Historic house in Kentucky, United States

Wickland is a historic mansion in eastern Bardstown, Kentucky. It has been the home of three state governors: two for Kentucky, and one in Louisiana.

==Description==
Wickland is a three-story mansion considered one of the best domestic Georgian buildings in the commonwealth of Kentucky. The first and second floors have identical floor plans. Each has a 44 by 14 ft hall with four well proportioned rooms on each side. On the first floor the dining room and the library are on opposing sides. The third floor consists of a front attic and two ample rooms. The staircase which connects all three floors is cantilevered from the walls, with no visible support.

Originally, the kitchen was separated from the house by an open porch. It was a two-story building, with the second floor being used by transient workers and as a nursery. The roof tiles had been replaced four times from its construction in 1815 to 1972. In the 1930s amenities were added to the house, which included running water, electricity, baths, and furnaces.
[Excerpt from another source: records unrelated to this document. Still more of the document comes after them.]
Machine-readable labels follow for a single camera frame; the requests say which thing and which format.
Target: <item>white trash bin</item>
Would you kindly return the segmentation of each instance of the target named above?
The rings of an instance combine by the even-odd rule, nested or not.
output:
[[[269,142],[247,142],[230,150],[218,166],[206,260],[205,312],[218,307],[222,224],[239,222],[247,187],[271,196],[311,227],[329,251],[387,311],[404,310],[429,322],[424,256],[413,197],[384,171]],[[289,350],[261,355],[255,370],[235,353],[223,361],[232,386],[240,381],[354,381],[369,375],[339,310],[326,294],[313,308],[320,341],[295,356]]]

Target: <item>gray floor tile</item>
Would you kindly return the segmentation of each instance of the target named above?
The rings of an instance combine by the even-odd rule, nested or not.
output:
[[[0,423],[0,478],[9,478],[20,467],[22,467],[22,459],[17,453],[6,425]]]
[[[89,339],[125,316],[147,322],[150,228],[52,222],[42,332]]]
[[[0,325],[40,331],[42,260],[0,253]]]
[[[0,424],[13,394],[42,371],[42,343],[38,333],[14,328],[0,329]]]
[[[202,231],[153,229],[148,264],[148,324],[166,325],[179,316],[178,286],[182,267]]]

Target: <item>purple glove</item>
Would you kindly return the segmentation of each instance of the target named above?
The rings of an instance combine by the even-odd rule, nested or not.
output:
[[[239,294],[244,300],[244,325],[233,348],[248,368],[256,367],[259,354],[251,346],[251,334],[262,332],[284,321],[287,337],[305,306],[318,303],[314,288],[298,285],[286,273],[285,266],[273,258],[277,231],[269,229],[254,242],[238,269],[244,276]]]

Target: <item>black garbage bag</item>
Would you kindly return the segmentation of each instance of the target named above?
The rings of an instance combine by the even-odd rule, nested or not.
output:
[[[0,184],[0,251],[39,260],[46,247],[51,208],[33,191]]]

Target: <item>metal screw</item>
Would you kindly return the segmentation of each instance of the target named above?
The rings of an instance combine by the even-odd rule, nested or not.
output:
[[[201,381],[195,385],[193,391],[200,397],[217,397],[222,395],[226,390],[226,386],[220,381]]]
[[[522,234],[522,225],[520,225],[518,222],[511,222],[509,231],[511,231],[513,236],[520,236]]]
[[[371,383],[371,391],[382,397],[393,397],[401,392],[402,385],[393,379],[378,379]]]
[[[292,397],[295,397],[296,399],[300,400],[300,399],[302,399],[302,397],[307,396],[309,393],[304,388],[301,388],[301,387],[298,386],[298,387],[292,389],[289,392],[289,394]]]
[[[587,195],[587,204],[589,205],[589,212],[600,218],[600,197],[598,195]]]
Two other buildings are part of the 66 acre property. One is a heated outhouse large enough for two rooms. The other is a two-story brick building the Wickliffe family lived in before the construction of Wickland.

==History==
Wickland was built between 1813 and 1817 for Charles A. Wickliffe, a Whig member of the Kentucky House of Representatives. Wickliffe used plans by John M. Brown and John Rogers. From September 27, 1839, to September 2, 1840, Wickliffe served as governor of Kentucky. Wickliffe's son Robert C. Wickliffe was governor of Louisiana from 1856 to 1860. J. C. W. Beckham, grandson of Charles, was born at Wickland and became governor of Kentucky from 1900 to 1907, later serving a term as United States senator. Hence, the nickname for Wickland "Home of Three Governors".

The Wickland in Shelbyville is named for this mansion. The wife of its builder, Charles Marshall, was the former Elizabeth Wickliffe, the daughter of Robert C. Wickliffe.

The Honorable Order of Kentucky Colonels had an annual barbecue at the site, on the Sunday after the Kentucky Derby, for 25 years. They placed a marker by the house denoting the fact.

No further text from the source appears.